**WHAT NEEDS TO BE DONE**
The listing is to be transcribed in full, with its images left out.

=-=-=

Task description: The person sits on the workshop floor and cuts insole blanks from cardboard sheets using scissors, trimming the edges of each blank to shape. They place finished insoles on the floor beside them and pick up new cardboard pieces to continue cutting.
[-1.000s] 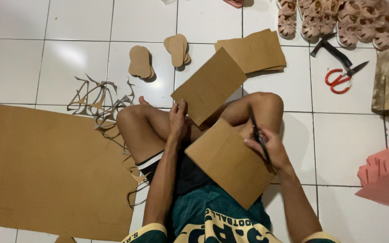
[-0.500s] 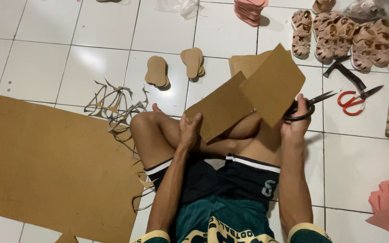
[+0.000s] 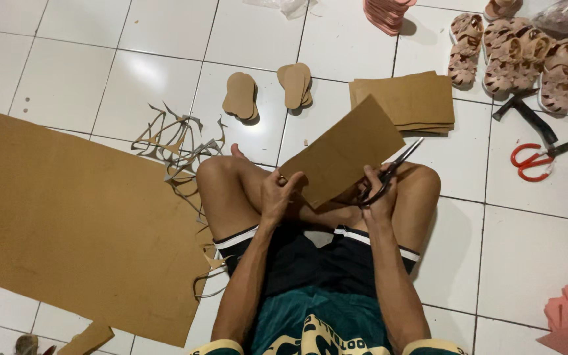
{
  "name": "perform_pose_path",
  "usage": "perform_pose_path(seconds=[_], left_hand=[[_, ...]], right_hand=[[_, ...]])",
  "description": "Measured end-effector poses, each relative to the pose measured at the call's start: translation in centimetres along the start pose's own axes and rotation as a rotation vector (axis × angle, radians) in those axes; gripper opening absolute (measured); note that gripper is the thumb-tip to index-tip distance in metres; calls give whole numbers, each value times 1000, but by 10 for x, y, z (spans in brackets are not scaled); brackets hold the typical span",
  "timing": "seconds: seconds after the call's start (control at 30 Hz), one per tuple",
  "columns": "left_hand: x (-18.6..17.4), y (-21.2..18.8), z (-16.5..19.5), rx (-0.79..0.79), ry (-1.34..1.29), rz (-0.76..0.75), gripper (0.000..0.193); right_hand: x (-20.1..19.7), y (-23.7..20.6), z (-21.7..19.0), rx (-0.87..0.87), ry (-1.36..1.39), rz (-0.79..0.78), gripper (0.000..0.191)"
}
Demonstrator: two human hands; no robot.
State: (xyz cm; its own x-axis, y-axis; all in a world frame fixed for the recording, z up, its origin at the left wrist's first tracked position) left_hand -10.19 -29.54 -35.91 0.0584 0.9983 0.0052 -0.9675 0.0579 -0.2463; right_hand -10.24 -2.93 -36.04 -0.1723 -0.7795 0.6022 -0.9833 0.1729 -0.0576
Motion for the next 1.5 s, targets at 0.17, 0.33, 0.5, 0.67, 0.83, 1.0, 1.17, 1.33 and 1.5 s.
perform_pose_path(seconds=[0.17,0.33,0.5,0.67,0.83,1.0,1.17,1.33,1.5], left_hand=[[-37,-2,15,167,-544,197,46],[-6,11,20,148,-457,-213,54],[6,12,15,175,-378,-230,38],[1,8,12,142,-335,-184,35],[0,4,12,133,-378,-193,34],[-4,4,6,66,-333,-148,36],[4,6,3,3,-392,-201,43],[30,3,1,26,-303,-397,47],[40,0,-3,60,-300,-418,36]], right_hand=[[-22,-3,-3,-13,158,154,33],[-12,-5,3,-7,189,80,33],[-10,-9,4,3,175,86,33],[-8,-9,4,11,170,67,32],[-6,-9,10,70,188,42,32],[-6,-11,10,101,135,89,33],[-3,-13,9,82,105,118,35],[-1,-14,12,56,168,64,36],[-3,-14,11,43,126,50,36]])
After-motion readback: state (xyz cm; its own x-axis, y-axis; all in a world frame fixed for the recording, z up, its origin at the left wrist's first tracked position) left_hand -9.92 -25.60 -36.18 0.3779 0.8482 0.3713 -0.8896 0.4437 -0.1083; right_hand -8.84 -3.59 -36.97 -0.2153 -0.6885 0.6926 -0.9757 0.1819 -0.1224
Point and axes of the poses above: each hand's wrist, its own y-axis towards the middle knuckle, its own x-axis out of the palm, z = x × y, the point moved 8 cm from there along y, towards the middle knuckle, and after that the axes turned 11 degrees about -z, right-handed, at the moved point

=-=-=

**WORKED SOLUTION**
Task description: The person sits on the workshop floor and cuts insole blanks from cardboard sheets using scissors, trimming the edges of each blank to shape. They place finished insoles on the floor beside them and pick up new cardboard pieces to continue cutting.
[-1.000s] 
[-0.500s] 
[+0.000s] 
{
  "name": "perform_pose_path",
  "usage": "perform_pose_path(seconds=[_], left_hand=[[_, ...]], right_hand=[[_, ...]])",
  "description": "Measured end-effector poses, each relative to the pose measured at the call's start: translation in centimetres along the start pose's own axes and rotation as a rotation vector (axis × angle, radians) in those axes; gripper opening absolute (measured); note that gripper is the thumb-tip to index-tip distance in metres; calls give whole numbers, each value times 1000, but by 10 for x, y, z (spans in brackets are not scaled); brackets hold the typical span",
  "timing": "seconds: seconds after the call's start (control at 30 Hz), one per tuple",
  "columns": "left_hand: x (-18.6..17.4), y (-21.2..18.8), z (-16.5..19.5), rx (-0.79..0.79), ry (-1.34..1.29), rz (-0.76..0.75), gripper (0.000..0.193); right_hand: x (-20.1..19.7), y (-23.7..20.6), z (-21.7..19.0), rx (-0.87..0.87), ry (-1.36..1.39), rz (-0.79..0.78), gripper (0.000..0.191)"
}
Demonstrator: two human hands; no robot.
State: (xyz cm; its own x-axis, y-axis; all in a world frame fixed for the recording, z up, its origin at the left wrist's first tracked position) left_hand -10.19 -29.54 -35.91 0.0584 0.9983 0.0052 -0.9675 0.0579 -0.2463; right_hand -10.24 -2.93 -36.04 -0.1723 -0.7795 0.6022 -0.9833 0.1729 -0.0576
Motion for the next 1.5 s, targets at 0.17, 0.33, 0.5, 0.67, 0.83, 1.0, 1.17, 1.33 and 1.5 s.
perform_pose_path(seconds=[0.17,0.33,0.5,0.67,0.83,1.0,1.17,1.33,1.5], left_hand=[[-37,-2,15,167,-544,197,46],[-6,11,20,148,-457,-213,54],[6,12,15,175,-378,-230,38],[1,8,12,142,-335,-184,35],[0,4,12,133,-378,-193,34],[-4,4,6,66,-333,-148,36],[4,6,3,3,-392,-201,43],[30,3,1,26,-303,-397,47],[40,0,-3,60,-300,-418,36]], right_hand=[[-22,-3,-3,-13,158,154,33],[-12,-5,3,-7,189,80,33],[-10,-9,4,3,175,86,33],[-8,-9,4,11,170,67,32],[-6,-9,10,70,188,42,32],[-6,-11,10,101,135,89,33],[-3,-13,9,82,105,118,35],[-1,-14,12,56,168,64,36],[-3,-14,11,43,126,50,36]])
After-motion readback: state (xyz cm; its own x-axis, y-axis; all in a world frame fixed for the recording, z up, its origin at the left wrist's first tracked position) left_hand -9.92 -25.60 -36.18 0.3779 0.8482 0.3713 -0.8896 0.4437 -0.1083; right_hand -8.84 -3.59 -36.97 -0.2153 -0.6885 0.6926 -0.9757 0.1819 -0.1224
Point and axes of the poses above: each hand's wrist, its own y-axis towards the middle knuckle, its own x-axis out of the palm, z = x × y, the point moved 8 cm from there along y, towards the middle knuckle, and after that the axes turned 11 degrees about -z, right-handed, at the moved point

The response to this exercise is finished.